Haben Sie am Dienstagabend auch gedacht, das Rückspiel im Viertelfinale zwischen Borussia Dortmund und dem FC Barcelona können Sie sich schenken? So erging es vielen.
Die Luft schien ja nach dem Hinspiel schon raus zu sein – so wie Katalanen den BVB, der ja ohnehin nur noch ein müder Abklatsch vergangener Jahre zu sein schien, daheim mit 4:0 abgefertigt hatten. Falls Sie so gedacht haben sollten und sich das Spiel tatsächlich nicht angeschaut haben, könnten Sie sich beim Lesen der folgenden Zeilen vielleicht ärgern. Dafür vorab schon einmal: Sorry.
Aber es hilft ja nichts: Sie haben ganz schön was verpasst.

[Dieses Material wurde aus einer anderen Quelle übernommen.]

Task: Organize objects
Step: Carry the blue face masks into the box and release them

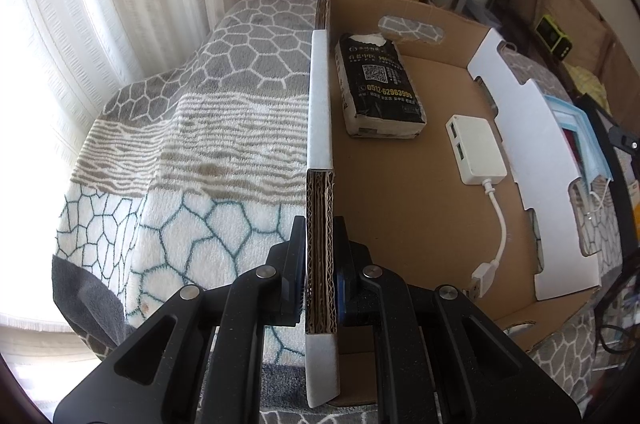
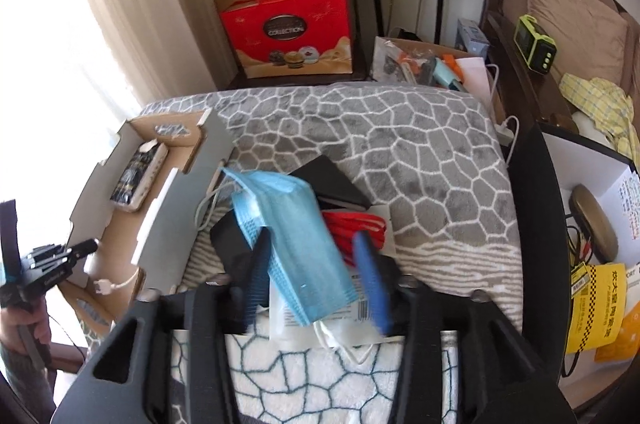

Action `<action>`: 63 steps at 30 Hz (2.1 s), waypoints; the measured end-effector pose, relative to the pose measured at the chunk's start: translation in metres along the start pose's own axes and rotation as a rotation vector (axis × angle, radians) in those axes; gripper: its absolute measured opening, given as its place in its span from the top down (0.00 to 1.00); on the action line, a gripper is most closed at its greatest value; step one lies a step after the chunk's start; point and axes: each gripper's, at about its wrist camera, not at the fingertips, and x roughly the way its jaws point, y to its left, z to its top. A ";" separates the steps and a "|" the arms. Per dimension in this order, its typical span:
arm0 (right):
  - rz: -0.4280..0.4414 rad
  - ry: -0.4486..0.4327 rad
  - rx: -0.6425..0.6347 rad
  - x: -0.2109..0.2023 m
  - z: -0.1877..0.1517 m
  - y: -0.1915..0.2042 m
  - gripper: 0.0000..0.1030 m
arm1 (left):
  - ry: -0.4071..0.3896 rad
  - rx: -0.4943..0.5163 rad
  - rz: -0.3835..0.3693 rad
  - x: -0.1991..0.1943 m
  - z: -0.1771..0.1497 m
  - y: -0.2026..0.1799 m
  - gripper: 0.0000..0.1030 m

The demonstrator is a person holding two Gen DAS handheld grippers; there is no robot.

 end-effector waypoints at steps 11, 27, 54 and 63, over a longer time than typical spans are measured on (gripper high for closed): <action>-0.063 0.101 -0.128 0.040 -0.016 0.019 0.67 | -0.001 -0.005 -0.001 0.000 0.000 -0.001 0.90; 0.091 -0.102 0.095 -0.030 0.015 0.001 0.98 | -0.001 -0.006 -0.002 0.000 0.000 0.000 0.90; 0.160 0.041 0.093 0.059 0.027 0.128 0.93 | -0.001 -0.010 -0.002 0.001 -0.002 0.002 0.90; 0.115 0.008 0.004 0.049 0.030 0.139 0.67 | -0.002 -0.013 -0.009 0.000 -0.003 0.002 0.90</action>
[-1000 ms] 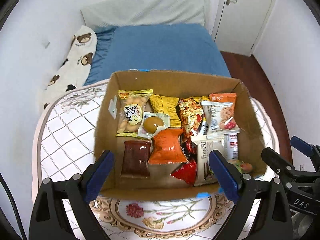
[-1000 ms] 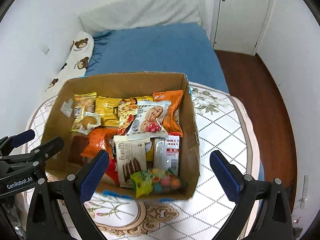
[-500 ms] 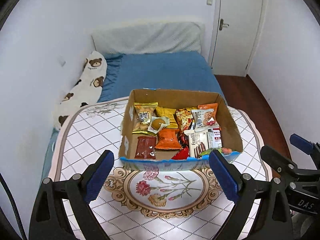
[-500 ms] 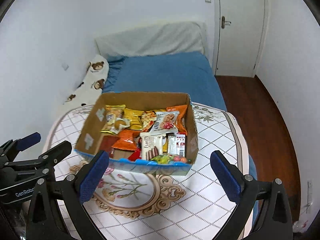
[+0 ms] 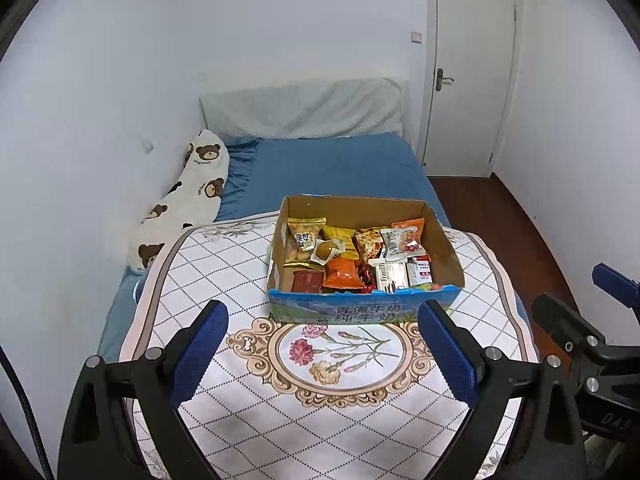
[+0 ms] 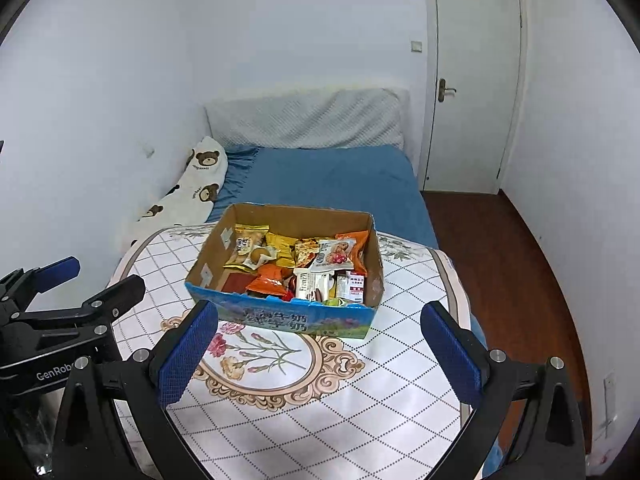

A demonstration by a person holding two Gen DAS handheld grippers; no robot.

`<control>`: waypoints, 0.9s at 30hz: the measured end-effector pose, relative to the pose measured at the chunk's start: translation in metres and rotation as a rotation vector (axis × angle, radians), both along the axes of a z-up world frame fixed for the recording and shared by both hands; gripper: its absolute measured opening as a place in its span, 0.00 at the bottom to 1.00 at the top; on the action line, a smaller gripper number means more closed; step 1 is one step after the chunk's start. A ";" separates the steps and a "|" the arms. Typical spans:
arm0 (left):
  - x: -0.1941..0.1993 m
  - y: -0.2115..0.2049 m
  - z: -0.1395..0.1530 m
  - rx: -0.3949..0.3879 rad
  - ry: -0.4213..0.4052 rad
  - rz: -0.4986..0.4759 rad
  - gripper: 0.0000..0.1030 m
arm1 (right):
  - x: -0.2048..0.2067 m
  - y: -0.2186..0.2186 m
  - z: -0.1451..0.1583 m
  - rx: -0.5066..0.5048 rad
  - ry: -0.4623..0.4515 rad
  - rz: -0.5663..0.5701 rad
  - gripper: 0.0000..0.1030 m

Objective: Organize snacks

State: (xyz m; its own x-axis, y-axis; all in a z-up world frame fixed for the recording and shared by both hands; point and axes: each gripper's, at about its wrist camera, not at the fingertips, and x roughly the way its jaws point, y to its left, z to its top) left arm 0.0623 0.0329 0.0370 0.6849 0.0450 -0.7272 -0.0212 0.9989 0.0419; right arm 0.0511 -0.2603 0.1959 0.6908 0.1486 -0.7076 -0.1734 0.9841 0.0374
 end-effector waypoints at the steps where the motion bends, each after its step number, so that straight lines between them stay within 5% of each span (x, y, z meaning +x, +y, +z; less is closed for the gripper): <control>1: -0.004 0.000 0.001 0.001 -0.003 0.000 0.94 | -0.006 0.001 0.003 -0.004 -0.009 0.003 1.00; 16: -0.025 0.005 0.001 -0.001 -0.025 0.034 0.94 | -0.021 0.000 0.008 0.022 -0.009 0.009 1.00; 27: 0.004 0.005 -0.016 -0.023 -0.034 0.045 0.99 | 0.006 -0.008 -0.011 0.016 0.004 -0.047 1.00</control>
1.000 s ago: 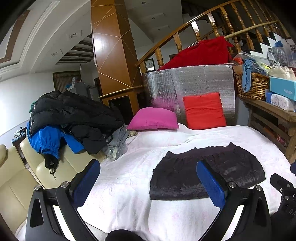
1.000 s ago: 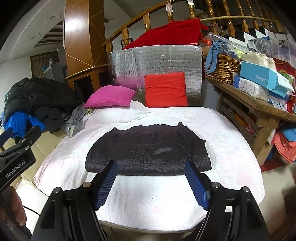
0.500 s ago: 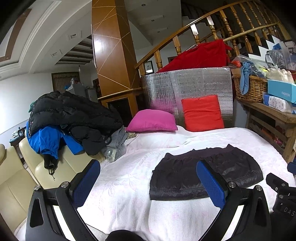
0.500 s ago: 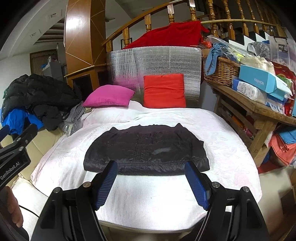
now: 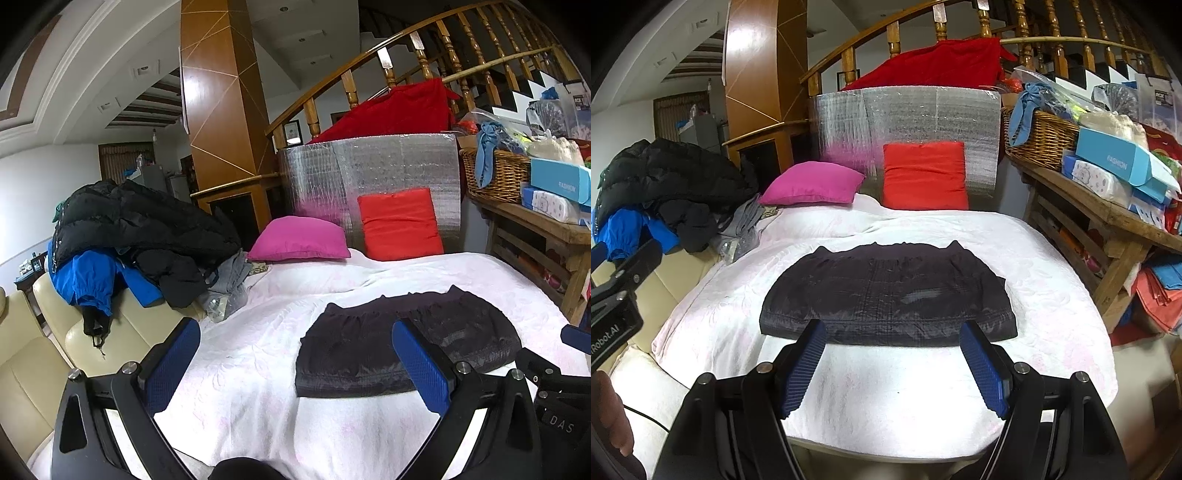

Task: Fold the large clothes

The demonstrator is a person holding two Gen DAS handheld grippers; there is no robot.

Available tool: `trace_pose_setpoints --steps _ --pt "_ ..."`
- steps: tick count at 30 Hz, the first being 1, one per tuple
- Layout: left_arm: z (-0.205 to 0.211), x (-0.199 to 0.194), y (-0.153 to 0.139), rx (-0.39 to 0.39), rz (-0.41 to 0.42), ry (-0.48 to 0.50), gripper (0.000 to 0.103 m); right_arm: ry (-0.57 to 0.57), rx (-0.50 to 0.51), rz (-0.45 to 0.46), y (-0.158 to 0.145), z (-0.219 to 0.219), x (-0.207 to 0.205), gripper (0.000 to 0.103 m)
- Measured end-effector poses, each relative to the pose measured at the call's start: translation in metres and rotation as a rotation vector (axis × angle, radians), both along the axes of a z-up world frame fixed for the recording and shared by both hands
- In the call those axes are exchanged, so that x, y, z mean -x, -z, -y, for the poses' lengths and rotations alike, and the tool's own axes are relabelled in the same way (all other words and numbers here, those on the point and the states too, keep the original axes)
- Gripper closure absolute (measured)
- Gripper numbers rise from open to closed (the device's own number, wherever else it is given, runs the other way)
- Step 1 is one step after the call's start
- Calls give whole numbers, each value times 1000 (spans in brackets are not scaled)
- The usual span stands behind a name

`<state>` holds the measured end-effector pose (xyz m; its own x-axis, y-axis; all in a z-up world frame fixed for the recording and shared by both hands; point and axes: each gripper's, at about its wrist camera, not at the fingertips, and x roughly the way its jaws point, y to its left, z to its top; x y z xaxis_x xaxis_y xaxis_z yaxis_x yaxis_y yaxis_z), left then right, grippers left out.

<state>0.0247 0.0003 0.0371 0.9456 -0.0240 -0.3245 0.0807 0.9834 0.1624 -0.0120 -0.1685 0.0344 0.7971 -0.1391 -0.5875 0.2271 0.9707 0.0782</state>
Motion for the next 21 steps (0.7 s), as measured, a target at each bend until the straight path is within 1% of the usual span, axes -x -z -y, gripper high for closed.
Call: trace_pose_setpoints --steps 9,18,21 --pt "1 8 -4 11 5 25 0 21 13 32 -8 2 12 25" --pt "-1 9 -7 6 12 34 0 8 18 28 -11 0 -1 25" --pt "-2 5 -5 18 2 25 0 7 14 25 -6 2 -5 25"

Das, was ausgerechnet die launischen und oftmals enttäuschenden Dortmunder gegen Barça, die derzeit beste Mannschaft Europas, abgerissen haben, war großes Kino. Sie lieferten einen epischen Fight, brachten das Stadion zum Kochen und den katalanischen Giganten ins Wanken. Fußball-Deutschland war dank des BVB, wie es Dortmunds Sportgeschäftsführer Lars Ricken sagte, „sehr nah dran an einer magischen Nacht.“ Oder, wie es das spanische Fachblatt „Marca“ schrieb: „Barça war an der Grenze zur Tragödie.“
Und nun? Alter BVB-Trott nach großen Spielen
Entschlossener kann eine Mannschaft kaum spielen als es die Dortmunder taten. Sie waren mutig, leidenschaftlich, bereit an die eigenen Grenzen zu gehen - und darüber hinaus. Von der ersten Minute an war der Wille zu erkennen, das Unmöglich möglich zu machen. Hätte es die Hypothek der in der Höhe unnötigen Hinspiel-Niederlage nicht gegeben – wer weiß? Die größtmögliche Sensation in der jüngeren Geschichte der Champions League wäre möglich gewesen. Hansi Flicks Barcelona, bis Dienstag 24 Spiele in Folge ungeschlagen, hätte in der „schwarz-gelben Hölle“, wie ein katalanischer Journalistenkollege die Atmosphäre in Dortmund treffend beschrieb, alle Träume vom Henkelpott beerdigen müssen.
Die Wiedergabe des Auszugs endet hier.